[Source records]
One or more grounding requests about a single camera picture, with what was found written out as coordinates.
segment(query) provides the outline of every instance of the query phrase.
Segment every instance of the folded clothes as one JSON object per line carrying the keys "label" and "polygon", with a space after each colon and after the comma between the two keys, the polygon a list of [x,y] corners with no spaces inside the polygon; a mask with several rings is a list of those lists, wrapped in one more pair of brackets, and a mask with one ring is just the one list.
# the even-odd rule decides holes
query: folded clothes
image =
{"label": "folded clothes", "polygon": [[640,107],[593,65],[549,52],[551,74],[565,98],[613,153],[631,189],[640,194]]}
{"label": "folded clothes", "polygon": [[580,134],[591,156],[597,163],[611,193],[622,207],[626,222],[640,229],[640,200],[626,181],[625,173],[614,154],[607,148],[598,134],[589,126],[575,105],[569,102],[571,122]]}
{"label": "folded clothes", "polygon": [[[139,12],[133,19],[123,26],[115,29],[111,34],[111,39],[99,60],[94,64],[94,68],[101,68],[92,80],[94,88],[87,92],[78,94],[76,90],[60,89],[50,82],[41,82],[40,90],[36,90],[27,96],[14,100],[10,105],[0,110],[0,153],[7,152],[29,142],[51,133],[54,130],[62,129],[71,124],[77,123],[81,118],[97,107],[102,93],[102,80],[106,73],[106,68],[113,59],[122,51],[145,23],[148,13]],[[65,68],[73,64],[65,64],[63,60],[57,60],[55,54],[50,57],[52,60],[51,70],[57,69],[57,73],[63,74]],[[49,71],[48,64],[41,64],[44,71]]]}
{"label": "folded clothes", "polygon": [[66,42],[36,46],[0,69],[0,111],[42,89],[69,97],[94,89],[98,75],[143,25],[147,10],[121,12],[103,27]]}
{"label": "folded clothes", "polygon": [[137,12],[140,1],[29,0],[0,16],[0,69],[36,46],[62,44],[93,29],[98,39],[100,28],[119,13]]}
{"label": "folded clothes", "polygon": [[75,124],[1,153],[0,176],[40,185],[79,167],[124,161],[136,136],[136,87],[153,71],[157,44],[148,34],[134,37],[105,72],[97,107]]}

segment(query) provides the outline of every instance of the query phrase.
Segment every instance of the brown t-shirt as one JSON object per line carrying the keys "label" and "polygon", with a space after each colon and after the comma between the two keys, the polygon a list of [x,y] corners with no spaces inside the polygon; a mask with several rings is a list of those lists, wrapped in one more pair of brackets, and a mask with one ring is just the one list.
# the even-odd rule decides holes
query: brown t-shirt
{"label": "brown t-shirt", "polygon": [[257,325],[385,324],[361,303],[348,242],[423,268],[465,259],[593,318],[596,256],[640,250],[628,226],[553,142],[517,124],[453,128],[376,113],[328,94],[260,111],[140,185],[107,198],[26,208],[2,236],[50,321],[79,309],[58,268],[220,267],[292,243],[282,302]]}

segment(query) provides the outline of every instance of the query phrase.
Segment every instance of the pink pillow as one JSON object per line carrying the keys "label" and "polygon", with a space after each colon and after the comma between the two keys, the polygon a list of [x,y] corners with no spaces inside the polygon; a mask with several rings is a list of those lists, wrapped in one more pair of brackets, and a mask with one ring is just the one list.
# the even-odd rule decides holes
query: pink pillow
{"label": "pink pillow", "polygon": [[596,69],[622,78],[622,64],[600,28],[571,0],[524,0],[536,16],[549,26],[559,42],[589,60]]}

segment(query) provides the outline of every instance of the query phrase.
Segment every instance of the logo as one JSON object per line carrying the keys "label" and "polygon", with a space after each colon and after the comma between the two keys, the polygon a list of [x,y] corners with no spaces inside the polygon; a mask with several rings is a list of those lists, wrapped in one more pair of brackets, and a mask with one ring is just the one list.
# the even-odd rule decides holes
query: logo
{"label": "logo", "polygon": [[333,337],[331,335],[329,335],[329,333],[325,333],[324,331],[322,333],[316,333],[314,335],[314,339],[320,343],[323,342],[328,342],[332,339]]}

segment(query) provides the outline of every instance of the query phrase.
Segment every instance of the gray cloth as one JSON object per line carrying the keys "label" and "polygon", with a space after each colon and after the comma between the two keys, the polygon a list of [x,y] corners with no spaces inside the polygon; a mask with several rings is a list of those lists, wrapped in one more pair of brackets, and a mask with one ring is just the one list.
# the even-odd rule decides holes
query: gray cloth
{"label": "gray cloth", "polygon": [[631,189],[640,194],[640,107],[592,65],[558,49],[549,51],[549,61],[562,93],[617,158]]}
* * *
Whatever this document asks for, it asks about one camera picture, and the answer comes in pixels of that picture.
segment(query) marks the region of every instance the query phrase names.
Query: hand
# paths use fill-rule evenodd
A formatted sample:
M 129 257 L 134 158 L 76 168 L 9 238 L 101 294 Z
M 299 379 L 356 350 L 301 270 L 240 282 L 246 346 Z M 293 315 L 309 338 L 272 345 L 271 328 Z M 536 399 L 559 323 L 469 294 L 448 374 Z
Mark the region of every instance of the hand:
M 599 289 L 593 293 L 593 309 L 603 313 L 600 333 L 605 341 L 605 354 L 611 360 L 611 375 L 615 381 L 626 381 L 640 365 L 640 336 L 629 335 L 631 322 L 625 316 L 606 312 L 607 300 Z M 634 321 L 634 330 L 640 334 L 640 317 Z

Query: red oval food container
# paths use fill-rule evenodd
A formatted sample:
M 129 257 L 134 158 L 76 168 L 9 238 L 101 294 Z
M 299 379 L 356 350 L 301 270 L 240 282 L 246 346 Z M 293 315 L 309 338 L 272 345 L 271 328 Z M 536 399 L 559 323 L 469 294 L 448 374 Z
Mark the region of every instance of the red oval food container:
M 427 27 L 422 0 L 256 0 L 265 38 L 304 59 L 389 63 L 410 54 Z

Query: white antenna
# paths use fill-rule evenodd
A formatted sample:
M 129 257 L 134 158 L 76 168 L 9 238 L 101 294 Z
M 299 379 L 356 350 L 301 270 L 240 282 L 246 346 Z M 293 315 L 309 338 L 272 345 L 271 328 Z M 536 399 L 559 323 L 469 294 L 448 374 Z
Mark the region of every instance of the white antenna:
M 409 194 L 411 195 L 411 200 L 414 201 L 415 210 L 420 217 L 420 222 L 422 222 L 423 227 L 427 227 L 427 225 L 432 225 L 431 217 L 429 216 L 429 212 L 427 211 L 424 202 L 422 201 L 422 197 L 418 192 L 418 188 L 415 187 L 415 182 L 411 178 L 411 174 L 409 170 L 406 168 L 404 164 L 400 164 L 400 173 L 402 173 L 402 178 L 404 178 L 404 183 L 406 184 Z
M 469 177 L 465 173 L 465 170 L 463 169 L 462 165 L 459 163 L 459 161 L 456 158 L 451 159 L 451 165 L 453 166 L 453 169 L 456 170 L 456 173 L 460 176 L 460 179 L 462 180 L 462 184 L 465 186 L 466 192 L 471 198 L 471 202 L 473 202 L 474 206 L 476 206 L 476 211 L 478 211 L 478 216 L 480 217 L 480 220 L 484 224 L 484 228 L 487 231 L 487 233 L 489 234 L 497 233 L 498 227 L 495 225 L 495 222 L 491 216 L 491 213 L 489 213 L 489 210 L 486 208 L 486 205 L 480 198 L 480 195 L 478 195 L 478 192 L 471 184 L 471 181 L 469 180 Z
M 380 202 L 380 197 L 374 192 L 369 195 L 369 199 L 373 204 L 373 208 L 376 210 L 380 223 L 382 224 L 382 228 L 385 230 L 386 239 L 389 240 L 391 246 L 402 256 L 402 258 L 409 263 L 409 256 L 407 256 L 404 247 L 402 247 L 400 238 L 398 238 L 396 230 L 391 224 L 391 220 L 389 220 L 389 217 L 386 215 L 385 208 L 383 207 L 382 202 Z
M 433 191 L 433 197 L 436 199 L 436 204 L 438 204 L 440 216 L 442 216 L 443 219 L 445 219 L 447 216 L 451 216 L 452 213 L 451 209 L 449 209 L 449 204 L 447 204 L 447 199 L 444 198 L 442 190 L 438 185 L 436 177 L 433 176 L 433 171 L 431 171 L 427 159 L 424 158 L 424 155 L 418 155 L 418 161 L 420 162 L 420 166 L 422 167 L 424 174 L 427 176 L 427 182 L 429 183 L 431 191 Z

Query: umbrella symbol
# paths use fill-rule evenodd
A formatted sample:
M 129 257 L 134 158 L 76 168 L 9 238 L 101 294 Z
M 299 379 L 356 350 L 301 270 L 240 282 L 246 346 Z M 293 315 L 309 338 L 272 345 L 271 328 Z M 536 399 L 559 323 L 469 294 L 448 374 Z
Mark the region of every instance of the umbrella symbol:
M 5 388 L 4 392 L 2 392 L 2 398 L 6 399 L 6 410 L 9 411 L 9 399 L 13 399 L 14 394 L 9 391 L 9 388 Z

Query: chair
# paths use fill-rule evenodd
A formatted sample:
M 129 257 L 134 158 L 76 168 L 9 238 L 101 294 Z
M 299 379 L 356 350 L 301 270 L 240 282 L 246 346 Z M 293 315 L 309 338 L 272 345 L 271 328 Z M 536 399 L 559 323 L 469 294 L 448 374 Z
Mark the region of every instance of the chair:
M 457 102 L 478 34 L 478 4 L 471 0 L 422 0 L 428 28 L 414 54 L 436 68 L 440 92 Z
* * *
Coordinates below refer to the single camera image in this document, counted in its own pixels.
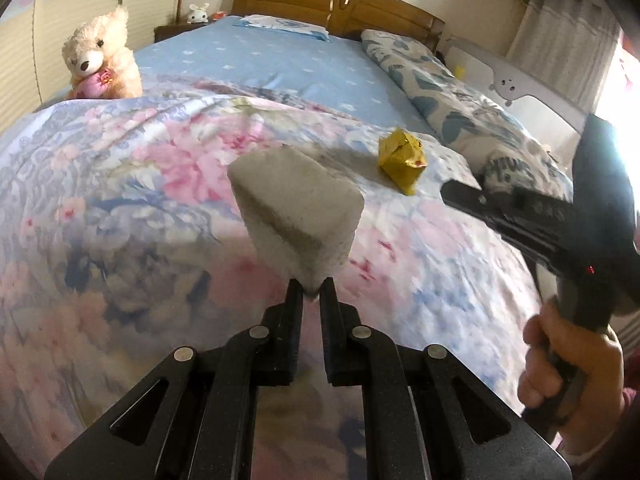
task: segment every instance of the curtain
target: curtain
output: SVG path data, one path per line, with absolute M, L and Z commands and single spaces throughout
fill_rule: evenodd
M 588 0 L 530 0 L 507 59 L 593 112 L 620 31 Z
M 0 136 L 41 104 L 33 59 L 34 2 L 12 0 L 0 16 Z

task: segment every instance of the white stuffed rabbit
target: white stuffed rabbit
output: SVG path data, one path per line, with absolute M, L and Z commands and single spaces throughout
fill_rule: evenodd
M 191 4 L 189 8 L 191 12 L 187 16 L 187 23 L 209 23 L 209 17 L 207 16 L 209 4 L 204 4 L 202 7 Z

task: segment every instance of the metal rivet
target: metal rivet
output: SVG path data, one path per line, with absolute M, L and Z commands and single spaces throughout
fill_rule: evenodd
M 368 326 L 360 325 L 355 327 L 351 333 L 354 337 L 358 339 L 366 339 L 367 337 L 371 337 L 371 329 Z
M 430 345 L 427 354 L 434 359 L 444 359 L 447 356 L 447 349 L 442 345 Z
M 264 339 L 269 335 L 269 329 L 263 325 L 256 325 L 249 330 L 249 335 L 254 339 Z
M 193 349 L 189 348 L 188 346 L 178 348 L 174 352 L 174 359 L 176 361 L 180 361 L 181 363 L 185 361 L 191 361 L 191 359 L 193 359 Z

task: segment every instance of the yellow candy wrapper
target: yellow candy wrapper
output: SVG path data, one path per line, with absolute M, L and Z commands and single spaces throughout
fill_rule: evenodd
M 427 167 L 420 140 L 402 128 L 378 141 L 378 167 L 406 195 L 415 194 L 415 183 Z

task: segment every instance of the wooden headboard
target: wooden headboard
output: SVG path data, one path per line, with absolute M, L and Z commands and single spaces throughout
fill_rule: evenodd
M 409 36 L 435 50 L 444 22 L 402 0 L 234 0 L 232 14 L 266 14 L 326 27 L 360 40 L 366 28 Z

**What to produce**
Your answer should consist of the lines above that hold the word "curtain".

**Result**
task: segment every instance of the curtain
target: curtain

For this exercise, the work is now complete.